## Work order
An exact copy of all the data is the required output.

## Data excerpt
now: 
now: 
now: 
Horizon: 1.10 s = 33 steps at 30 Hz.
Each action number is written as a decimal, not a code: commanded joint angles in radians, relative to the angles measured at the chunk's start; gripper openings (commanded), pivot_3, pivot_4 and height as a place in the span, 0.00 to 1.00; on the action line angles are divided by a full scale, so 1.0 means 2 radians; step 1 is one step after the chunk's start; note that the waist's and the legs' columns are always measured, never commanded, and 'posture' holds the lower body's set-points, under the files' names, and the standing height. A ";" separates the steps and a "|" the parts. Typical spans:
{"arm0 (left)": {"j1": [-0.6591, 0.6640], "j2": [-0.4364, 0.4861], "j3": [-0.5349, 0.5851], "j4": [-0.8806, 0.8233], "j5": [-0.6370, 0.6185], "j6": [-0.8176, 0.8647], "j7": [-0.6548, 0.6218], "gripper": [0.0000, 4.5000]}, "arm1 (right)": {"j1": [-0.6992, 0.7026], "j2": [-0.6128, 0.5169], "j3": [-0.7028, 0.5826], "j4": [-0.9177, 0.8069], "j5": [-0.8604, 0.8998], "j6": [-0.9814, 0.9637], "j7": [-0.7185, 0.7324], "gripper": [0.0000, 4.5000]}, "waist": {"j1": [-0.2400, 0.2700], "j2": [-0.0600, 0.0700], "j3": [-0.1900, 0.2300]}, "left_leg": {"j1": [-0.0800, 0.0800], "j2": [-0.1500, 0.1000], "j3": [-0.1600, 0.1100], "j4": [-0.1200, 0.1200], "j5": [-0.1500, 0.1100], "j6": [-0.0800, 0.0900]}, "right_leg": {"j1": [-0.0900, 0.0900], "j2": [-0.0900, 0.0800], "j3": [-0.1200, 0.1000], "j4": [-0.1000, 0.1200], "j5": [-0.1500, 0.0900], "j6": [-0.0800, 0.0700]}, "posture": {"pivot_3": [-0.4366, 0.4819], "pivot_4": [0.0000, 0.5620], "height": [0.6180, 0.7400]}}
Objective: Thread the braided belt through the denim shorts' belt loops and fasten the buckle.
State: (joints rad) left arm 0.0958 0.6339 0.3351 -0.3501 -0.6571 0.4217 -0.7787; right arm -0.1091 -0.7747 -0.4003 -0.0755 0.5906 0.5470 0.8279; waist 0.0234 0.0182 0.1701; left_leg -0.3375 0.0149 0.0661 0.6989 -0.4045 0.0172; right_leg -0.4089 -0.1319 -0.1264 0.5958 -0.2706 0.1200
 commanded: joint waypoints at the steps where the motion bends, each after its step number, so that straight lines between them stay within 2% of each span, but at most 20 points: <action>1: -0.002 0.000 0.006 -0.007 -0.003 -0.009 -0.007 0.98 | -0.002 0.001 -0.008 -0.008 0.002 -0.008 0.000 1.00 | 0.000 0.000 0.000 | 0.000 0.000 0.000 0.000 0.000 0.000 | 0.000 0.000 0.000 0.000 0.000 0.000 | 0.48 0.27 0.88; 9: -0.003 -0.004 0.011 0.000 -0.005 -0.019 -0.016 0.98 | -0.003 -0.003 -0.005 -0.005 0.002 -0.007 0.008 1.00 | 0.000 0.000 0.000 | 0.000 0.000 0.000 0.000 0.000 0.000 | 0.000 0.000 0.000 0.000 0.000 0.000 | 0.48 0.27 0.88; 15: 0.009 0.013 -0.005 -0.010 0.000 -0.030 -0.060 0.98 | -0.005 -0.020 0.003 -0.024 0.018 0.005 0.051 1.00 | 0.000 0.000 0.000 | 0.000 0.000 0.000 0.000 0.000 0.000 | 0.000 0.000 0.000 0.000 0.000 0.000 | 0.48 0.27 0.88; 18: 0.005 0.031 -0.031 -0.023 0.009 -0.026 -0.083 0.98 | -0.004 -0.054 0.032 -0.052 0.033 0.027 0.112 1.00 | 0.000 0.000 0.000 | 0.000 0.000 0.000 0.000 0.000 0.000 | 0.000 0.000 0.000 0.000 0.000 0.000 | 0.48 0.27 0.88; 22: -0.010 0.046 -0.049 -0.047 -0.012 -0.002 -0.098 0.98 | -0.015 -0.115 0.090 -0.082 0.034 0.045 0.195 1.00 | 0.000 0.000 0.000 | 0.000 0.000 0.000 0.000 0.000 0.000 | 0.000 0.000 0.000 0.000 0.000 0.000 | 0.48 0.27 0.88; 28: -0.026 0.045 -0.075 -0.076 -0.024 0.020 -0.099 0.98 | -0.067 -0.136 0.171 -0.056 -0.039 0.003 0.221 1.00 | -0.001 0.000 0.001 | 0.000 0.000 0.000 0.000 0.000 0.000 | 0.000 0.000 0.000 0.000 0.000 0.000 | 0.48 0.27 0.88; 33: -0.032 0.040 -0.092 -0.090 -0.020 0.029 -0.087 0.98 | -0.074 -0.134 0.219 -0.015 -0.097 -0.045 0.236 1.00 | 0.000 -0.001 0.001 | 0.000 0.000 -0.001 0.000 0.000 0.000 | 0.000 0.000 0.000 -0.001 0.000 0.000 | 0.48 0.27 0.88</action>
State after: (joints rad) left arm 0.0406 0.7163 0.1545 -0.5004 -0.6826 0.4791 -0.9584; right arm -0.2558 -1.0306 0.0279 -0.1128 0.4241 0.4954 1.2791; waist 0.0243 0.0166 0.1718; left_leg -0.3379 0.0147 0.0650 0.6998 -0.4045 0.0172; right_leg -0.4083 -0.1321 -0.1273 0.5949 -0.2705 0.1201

## Final answer
now: 
now: 
now: 
Horizon: 1.10 s = 33 steps at 30 Hz.
Each action number is written as a decimal, not a code: commanded joint angles in radians, relative to the angles measured at the chunk's start; gripper openings (commanded), pivot_3, pivot_4 and height as a place in the span, 0.00 to 1.00; on the action line angles are divided by a full scale, so 1.0 means 2 radians; step 1 is one step after the chunk's start; note that the waist's and the legs' columns are always measured, never commanded, and 'posture' holds the lower body's set-points, under the files' names, and the standing height. A ";" separates the steps and a "|" the parts. Typical spans:
{"arm0 (left)": {"j1": [-0.6591, 0.6640], "j2": [-0.4364, 0.4861], "j3": [-0.5349, 0.5851], "j4": [-0.8806, 0.8233], "j5": [-0.6370, 0.6185], "j6": [-0.8176, 0.8647], "j7": [-0.6548, 0.6218], "gripper": [0.0000, 4.5000]}, "arm1 (right)": {"j1": [-0.6992, 0.7026], "j2": [-0.6128, 0.5169], "j3": [-0.7028, 0.5826], "j4": [-0.9177, 0.8069], "j5": [-0.8604, 0.8998], "j6": [-0.9814, 0.9637], "j7": [-0.7185, 0.7324], "gripper": [0.0000, 4.5000]}, "waist": {"j1": [-0.2400, 0.2700], "j2": [-0.0600, 0.0700], "j3": [-0.1900, 0.2300]}, "left_leg": {"j1": [-0.0800, 0.0800], "j2": [-0.1500, 0.1000], "j3": [-0.1600, 0.1100], "j4": [-0.1200, 0.1200], "j5": [-0.1500, 0.1100], "j6": [-0.0800, 0.0900]}, "right_leg": {"j1": [-0.0900, 0.0900], "j2": [-0.0900, 0.0800], "j3": [-0.1200, 0.1000], "j4": [-0.1000, 0.1200], "j5": [-0.1500, 0.0900], "j6": [-0.0800, 0.0700]}, "posture": {"pivot_3": [-0.4366, 0.4819], "pivot_4": [0.0000, 0.5620], "height": [0.6180, 0.7400]}}
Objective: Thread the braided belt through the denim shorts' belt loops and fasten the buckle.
State: (joints rad) left arm 0.0958 0.6339 0.3351 -0.3501 -0.6571 0.4217 -0.7787; right arm -0.1091 -0.7747 -0.4003 -0.0755 0.5906 0.5470 0.8279; waist 0.0234 0.0182 0.1701; left_leg -0.3375 0.0149 0.0661 0.6989 -0.4045 0.0172; right_leg -0.4089 -0.1319 -0.1264 0.5958 -0.2706 0.1200
 commanded: joint waypoints at the steps where the motion bends, each after its step number, so that straight lines between them stay within 2% of each span, but at most 20 points: <action>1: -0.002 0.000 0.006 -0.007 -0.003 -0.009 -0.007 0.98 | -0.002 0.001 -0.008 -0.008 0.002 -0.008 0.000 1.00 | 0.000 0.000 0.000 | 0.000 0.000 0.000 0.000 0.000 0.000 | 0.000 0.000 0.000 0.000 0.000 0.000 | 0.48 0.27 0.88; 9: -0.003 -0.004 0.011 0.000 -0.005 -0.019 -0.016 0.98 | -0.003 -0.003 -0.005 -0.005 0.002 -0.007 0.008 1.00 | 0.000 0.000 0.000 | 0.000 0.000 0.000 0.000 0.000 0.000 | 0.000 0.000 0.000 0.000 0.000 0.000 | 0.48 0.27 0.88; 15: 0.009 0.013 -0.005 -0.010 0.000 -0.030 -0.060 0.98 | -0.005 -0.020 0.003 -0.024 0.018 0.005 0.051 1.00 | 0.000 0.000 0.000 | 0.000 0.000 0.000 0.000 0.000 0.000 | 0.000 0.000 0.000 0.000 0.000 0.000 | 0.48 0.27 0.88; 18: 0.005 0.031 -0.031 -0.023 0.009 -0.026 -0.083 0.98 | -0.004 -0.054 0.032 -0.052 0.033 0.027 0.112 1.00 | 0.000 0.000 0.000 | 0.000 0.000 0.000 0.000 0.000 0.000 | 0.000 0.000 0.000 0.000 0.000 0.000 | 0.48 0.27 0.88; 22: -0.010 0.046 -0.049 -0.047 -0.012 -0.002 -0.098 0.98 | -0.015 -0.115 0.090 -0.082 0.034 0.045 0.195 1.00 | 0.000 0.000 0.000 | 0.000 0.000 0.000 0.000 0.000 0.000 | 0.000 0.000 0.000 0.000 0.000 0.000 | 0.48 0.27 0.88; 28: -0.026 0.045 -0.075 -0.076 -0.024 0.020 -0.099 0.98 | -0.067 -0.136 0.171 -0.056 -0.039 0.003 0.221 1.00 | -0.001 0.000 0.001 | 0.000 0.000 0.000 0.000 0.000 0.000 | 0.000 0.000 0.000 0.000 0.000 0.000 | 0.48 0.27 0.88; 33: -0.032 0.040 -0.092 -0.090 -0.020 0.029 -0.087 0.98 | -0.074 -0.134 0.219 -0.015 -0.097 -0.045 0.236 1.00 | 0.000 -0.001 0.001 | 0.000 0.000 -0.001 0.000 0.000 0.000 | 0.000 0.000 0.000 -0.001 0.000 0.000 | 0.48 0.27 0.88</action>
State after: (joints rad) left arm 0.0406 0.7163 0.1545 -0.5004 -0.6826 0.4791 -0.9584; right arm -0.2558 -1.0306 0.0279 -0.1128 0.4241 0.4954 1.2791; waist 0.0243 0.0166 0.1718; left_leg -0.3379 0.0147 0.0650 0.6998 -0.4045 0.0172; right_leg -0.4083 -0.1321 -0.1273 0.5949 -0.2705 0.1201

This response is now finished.